> **About this exercise**
Copy each line of the following material exactly.

##############################

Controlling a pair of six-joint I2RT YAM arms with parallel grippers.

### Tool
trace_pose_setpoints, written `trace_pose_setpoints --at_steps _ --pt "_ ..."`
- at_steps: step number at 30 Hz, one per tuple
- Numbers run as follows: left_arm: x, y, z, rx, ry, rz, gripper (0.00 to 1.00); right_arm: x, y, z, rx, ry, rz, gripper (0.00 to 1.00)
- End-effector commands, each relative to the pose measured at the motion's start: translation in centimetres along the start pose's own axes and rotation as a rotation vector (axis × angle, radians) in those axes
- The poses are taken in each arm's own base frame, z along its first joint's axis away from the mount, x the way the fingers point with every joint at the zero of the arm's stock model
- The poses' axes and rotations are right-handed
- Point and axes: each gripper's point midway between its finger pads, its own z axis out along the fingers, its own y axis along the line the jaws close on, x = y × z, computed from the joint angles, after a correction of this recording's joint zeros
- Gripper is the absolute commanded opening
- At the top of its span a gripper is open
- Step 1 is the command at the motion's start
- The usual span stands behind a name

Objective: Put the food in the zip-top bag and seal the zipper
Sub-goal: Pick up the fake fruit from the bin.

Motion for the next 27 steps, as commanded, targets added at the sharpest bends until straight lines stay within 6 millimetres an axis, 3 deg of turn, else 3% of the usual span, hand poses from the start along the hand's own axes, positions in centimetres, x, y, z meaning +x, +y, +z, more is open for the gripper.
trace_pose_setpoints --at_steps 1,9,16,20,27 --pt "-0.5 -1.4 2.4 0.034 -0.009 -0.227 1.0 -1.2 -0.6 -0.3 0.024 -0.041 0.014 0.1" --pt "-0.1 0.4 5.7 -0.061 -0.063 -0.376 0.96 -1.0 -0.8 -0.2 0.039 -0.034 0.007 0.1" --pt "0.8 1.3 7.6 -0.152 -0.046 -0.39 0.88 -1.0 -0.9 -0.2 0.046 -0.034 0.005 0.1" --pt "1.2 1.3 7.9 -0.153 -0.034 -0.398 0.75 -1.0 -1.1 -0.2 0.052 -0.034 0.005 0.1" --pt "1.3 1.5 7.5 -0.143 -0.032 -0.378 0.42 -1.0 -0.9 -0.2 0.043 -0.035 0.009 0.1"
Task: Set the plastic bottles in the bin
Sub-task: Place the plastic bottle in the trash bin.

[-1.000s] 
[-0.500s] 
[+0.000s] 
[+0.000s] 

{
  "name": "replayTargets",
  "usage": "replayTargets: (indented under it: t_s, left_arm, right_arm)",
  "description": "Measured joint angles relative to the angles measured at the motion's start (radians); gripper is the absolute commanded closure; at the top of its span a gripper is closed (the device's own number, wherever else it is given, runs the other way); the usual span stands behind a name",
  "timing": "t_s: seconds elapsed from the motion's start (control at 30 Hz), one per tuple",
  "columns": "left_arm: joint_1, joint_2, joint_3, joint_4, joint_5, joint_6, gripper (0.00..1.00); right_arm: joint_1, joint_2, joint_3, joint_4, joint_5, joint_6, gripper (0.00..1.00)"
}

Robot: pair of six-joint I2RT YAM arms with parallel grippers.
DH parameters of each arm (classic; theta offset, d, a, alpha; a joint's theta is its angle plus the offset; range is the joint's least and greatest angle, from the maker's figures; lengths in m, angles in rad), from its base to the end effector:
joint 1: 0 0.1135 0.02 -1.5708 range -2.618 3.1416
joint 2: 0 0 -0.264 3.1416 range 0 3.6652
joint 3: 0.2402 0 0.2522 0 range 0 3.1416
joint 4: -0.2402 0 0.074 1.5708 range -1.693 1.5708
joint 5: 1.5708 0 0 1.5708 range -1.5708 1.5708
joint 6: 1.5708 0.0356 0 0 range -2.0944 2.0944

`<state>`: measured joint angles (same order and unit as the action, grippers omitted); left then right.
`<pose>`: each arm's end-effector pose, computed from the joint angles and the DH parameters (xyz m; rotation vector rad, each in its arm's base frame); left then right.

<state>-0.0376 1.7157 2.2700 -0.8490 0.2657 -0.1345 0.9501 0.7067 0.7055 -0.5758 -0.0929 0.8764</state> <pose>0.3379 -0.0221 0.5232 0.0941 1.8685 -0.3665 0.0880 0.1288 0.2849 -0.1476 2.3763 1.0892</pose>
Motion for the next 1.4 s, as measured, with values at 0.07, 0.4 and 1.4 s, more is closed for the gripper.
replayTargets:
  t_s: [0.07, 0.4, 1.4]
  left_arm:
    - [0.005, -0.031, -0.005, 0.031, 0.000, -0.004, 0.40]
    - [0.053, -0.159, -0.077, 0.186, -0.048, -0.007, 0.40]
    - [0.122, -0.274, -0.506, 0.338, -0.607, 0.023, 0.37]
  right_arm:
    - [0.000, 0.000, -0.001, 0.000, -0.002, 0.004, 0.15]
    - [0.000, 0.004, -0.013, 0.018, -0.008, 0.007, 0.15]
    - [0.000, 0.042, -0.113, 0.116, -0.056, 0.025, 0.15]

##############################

> **Problem solution**
Controlling a pair of six-joint I2RT YAM arms with parallel grippers.

### Tool
trace_pose_setpoints, written `trace_pose_setpoints --at_steps _ --pt "_ ..."`
- at_steps: step number at 30 Hz, one per tuple
- Numbers run as follows: left_arm: x, y, z, rx, ry, rz, gripper (0.00 to 1.00); right_arm: x, y, z, rx, ry, rz, gripper (0.00 to 1.00)
- End-effector commands, each relative to the pose measured at the motion's start: translation in centimetres along the start pose's own axes and rotation as a rotation vector (axis × angle, radians) in those axes
- The poses are taken in each arm's own base frame, z along its first joint's axis away from the mount, x the way the fingers point with every joint at the zero of the arm's stock model
- The poses' axes and rotations are right-handed
- Point and axes: each gripper's point midway between its finger pads, its own z axis out along the fingers, its own y axis along the line the jaws close on, x = y × z, computed from the joint angles, after a correction of this recording's joint zeros
- Gripper is the absolute commanded opening
- At the top of its span a gripper is open
- Step 1 is the command at the motion's start
- The usual span stands behind a name

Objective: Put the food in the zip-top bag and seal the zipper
Sub-goal: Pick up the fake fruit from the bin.

Motion for the next 27 steps, as commanded, targets added at the sharpest bends until straight lines stay within 6 millimetres an axis, 3 deg of turn, else 3% of the usual span, hand poses from the start along the hand's own axes, positions in centimetres, x, y, z meaning +x, +y, +z, more is open for the gripper.
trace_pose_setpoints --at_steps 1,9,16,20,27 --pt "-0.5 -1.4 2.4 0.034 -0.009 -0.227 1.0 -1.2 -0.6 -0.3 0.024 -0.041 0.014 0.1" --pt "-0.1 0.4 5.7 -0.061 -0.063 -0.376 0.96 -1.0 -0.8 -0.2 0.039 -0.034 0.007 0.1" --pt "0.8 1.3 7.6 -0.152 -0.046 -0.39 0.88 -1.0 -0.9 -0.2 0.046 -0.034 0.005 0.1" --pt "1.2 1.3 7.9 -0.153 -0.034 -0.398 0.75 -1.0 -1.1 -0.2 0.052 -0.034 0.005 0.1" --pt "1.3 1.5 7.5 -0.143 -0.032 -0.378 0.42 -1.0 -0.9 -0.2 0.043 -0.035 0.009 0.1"
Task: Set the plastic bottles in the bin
Sub-task: Place the plastic bottle in the trash bin.

[-1.000s] 
[-0.500s] 
[+0.000s] 
[+0.000s] 

{
  "name": "replayTargets",
  "usage": "replayTargets: (indented under it: t_s, left_arm, right_arm)",
  "description": "Measured joint angles relative to the angles measured at the motion's start (radians); gripper is the absolute commanded closure; at the top of its span a gripper is closed (the device's own number, wherever else it is given, runs the other way); the usual span stands behind a name",
  "timing": "t_s: seconds elapsed from the motion's start (control at 30 Hz), one per tuple",
  "columns": "left_arm: joint_1, joint_2, joint_3, joint_4, joint_5, joint_6, gripper (0.00..1.00); right_arm: joint_1, joint_2, joint_3, joint_4, joint_5, joint_6, gripper (0.00..1.00)"
}

Robot: pair of six-joint I2RT YAM arms with parallel grippers.
DH parameters of each arm (classic; theta offset, d, a, alpha; a joint's theta is its angle plus the offset; range is the joint's least and greatest angle, from the maker's figures; lengths in m, angles in rad), from its base to the end effector:
joint 1: 0 0.1135 0.02 -1.5708 range -2.618 3.1416
joint 2: 0 0 -0.264 3.1416 range 0 3.6652
joint 3: 0.2402 0 0.2522 0 range 0 3.1416
joint 4: -0.2402 0 0.074 1.5708 range -1.693 1.5708
joint 5: 1.5708 0 0 1.5708 range -1.5708 1.5708
joint 6: 1.5708 0.0356 0 0 range -2.0944 2.0944

`<state>`: measured joint angles (same order and unit as the action, grippers omitted); left then right.
`<pose>`: each arm's end-effector pose, computed from the joint angles and the DH parameters (xyz m; rotation vector rad, each in its arm's base frame); left then right.

<state>-0.0376 1.7157 2.2700 -0.8490 0.2657 -0.1345 0.9501 0.7067 0.7055 -0.5758 -0.0929 0.8764</state> <pose>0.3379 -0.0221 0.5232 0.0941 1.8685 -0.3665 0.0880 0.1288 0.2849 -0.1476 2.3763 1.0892</pose>
Motion for the next 1.4 s, as measured, with values at 0.07, 0.4 and 1.4 s, more is closed for the gripper.
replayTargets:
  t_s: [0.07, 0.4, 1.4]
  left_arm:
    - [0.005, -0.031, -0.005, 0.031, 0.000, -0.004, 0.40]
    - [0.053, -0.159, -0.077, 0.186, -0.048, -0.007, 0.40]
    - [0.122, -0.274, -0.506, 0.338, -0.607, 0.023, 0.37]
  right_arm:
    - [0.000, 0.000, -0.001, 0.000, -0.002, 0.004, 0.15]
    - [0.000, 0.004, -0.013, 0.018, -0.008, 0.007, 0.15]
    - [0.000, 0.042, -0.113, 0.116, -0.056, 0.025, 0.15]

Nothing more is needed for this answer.